不同草地利用方式对暖性(灌)草丛类草地固碳能力的影响

doi:10.11686/cyxb2018229

摘要/Abstract

摘要： 利用方式差异对草地生态系统碳循环影响不同,评价不同利用方式下各类型草地生态系统固碳能力有助于制定相应生态管理策略,对减缓草地温室气体排放具有现实意义。采用野外调查和室内试验相结合的方法,对河南不同利用方式下(围封未利用、零散放牧+割草、季节性放牧和全年放牧)两种典型草地(暖性草丛和暖性灌草丛)固碳能力进行研究。结果表明,暖性草丛植被生物量在不同利用方式上表现为围封未利用>零散放牧+割草>季节性放牧>全年放牧,但差异不显著(P>0.05);而暖性灌草丛植被生物量在零散放牧+割草条件下显著大于围封未利用和全年放牧方式(P<0.05)。在围封未利用条件下,暖性草丛植被生物量显著大于暖性灌草丛(P<0.05)。两种草地地上碳密度和根系碳密度在不同利用方式下差异均不显著(P>0.05)。从植被碳密度来看,暖性草丛在不同利用方式下表现为围封未利用>零散放牧+割草>全年放牧>季节性放牧,暖性灌草丛为零散放牧+割草>围封未利用>季节性放牧>全年放牧。季节性放牧条件下暖性草丛土壤碳密度(13369.07 g C·m^-2)显著大于围封未利用方式(2544.25 g C·m^-2)(P<0.05);暖性灌草丛土壤碳密度在不同利用方式下表现为零散放牧+割草>围封未利用>季节性放牧>全年放牧,但差异不显著(P>0.05)。不论在何种利用方式下,两种类型草地的植被碳密度均主要由根系所贡献,分别达到87.42%与81.52%;而生态系统碳密度均主要由土壤所贡献,分别达到91.72%与84.98%。双因素方差分析表明,土壤碳密度是决定河南两种类型草地固碳能力的根本因素,而与利用方式无关。本研究可为河南草地资源合理利用提供科学依据,为精确评估河南草地固碳能力提供数据支撑。

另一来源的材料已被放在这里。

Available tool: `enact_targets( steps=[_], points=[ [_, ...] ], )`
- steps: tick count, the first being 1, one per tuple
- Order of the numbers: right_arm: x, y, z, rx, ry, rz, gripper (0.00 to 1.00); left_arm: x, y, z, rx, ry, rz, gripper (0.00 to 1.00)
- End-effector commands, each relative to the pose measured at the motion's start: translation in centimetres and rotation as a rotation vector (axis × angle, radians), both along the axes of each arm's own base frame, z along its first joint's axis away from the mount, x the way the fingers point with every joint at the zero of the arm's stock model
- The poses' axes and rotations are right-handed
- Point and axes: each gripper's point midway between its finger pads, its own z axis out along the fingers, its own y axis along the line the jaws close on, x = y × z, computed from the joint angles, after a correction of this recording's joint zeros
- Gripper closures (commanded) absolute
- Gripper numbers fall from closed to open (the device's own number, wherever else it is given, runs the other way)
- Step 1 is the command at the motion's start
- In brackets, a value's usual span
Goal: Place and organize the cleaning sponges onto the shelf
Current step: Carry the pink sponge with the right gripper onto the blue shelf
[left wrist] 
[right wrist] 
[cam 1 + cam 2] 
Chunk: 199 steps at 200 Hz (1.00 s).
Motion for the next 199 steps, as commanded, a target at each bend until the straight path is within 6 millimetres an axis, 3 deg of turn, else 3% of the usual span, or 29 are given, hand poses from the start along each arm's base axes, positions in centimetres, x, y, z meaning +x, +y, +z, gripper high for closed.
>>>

关键词: 利用方式, 暖性(灌)草丛, 生物量, 碳密度, 碳分布

Abstract: Differences in utilization patterns affect the carbon cycle of grassland ecosystems. Evaluating the carbon sequestration capacity of grassland ecosystems under different utilization patterns will help to establish relevant ecological management strategies, and so have practical significance for mitigating greenhouse gas emissions from grasslands. Based on a field survey and laboratory tests, the carbon sequestration capacity of two typical grassland types (WT: warm temperate tussock, and WS: warm temperate shrub-tussock) under four utilization patterns (FUG: fenced and unexploited grassland, SMG: scattered grazing+mown grassland, SGG: seasonally grazed grassland and AGG: all-year-grazed grassland) in Henan Province were studied. The results indicated that no difference was found in the vegetation biomass of WT (P>0.05). However, the vegetation biomass of WS under SMG was significantly greater than that of FUG and AGG (P<0.05). Under FUG, the vegetation biomass of WT was significantly greater than that of WS (P<0.05). No significant difference existed in the underground and root carbon density between WT and WS (P>0.05). With respect to the carbon density of vegetation (shoot+root), the management regimes ranked: FUG>SMG>AGG>SGG (2187.93-4211.56 g C·m^-2) in WT. However, the soil carbon density of WT under SGG (13369.07 g C·m^-2) was significantly greater than that of FUG (2544.25 g C·m^-2) (P<0.05). For WS, the root carbon storage was no significant difference among them (P>0.05). For all utilization patterns, the root system was the major contributor to vegetation carbon density in both WT (87.42%) and WS (81.52%). With respect to the carbon density of the total grassland ecosystem, soil C (excluding roots), accounted for 91.72% and 84.98% of total C in WT and WS, respectively. Hence, soil carbon density was the major factor determining carbon sequestration capacity of both types of grassland, under all utilization patterns. This study provides scientific data to assist with rational allocation of grassland resources and for accurate assessment of carbon sequestration capacity of Henan grasslands.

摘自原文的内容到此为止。